16 Desember 2017

Cinta itu Bersyarat

 

C.I.N.T.A.
Orang Arab ada yang menyebutnya Hubb atau Mahabbah. Orang Jawa kuno biasa berkata "Tresno" hingga ada ungkapan: "Tresno jalaran soko kulino", cinta ada karena kebiasaan. "Awalnya sih temenan, eh akhirnya jadian", itu kata Kids Jaman Now.

Menurut pakar, cinta itu buta, karena buta maka cinta itu tak bersyarat. Benar juga sih, sebab mendefinisikan cinta sangat sulit sesulit menebak hati wanita, cie...cie... Oleh karena buta, maka cinta itu biasanya tak beraturan, abstrak, multitafsir, bahkan di luar nalar.

Benarkah cinta itu buta dan tidak bersyarat? Ternyata, tidak juga. Cinta kepada Allah, justru bersyarat, tidak buta, logis, mudah didefinisikan dan diaplikasikan. Allah berfirman:

"Katakan (Wahai Nabi): Jika kalian mencintai Allah, ikutilah aku (Nabi). Maka, Allah akan mencintai kalian dan menghapus dosa-dosa kalian". (QS. Ali Imran, ayat 31)

Ayat di atas, dalam ilmu nahwu, menggunakan gaya bahasa "syarat - jawab" atau "jika..., maka...". Ini artinya, jika mengaku cinta Allah, maka syaratnya adalah "ittiba'" atau mengikuti Nabi. Mencintai Allah tapi tidak mengikuti Nabi berarti belum disebut cinta yang sesungguhnya.

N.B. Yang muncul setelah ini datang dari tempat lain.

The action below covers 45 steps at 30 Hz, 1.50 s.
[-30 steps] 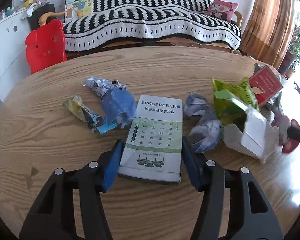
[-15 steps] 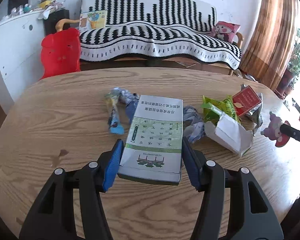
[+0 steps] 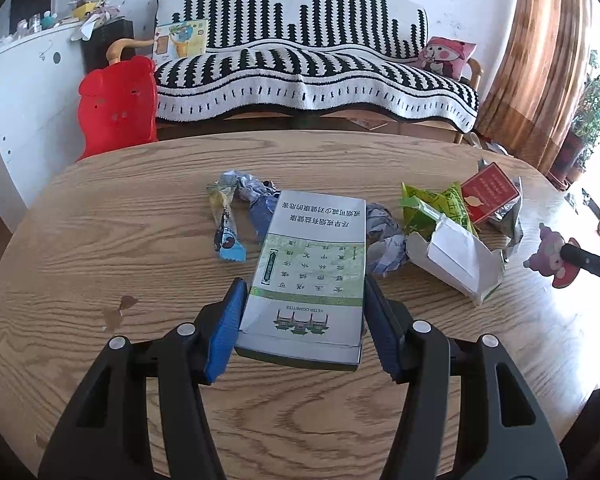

Dengan kata lain, pembuktian cinta adalah mengikuti atau ittiba'. Nah, ittiba' Nabi ini luas sekali penjabaran, dan yang penting adalah tidak mudah mengikuti Nabi. Ada yang mengikuti Nabi seper-sekian persen, ada yang dalam beberapa aspek saja, ada yang mengira sudah ikut Nabi padahal itu menurutnya sendiri, dan seterusnya. Sehingga, hampir tidak mungkin ada yang mampu mengikuti Nabi, 100 persen. Nabi itu bagaikan samudera yang luas, sementara kita hanya setetes saja.

Karenanya, Nabi menjadi "model" paling sempurna bagi siapa saja yang mencintai Allah. Standarisasi cinta Allah tercermin dalam akhlak dan perjalanan hidup Rasulullah saw yang oleh Siti Aisyah dijuluki "Al-Qur'an Berjalan" (Kâna Khuluquhul Qur'an).

Menyebut dan memuji Nabi juga bagian dari cinta karena salah satu tanda cinta, konon dibuktikan dengan seringnya menyebut obyek atau sosok yang diidam-idamkan. Pecinta lovebird, akan sering menyebut burung cinta itu. Penggemar akik, akan bergetar hatinya melihat batu mulia. Begitu pula pecinta Nabi.

Tapi, mengikuti (ittiba') Nabi jelas lebih tinggi levelnya dari menyebut dan memuji Nabi. Jadi, cinta itu ternyata bersyarat. Syarat cinta adalah ittiba'. Setiap yang bersyarat, harus dijawab, dan jawaban dari syarat itu tidak semudah membalik telapak tangan, apalagi telapak tangan wanita yang hendak dilingkari cincin mas kawin, hehehe...

Sudahkah cinta kita memenuhi syarat? Selamat berakhir pekan.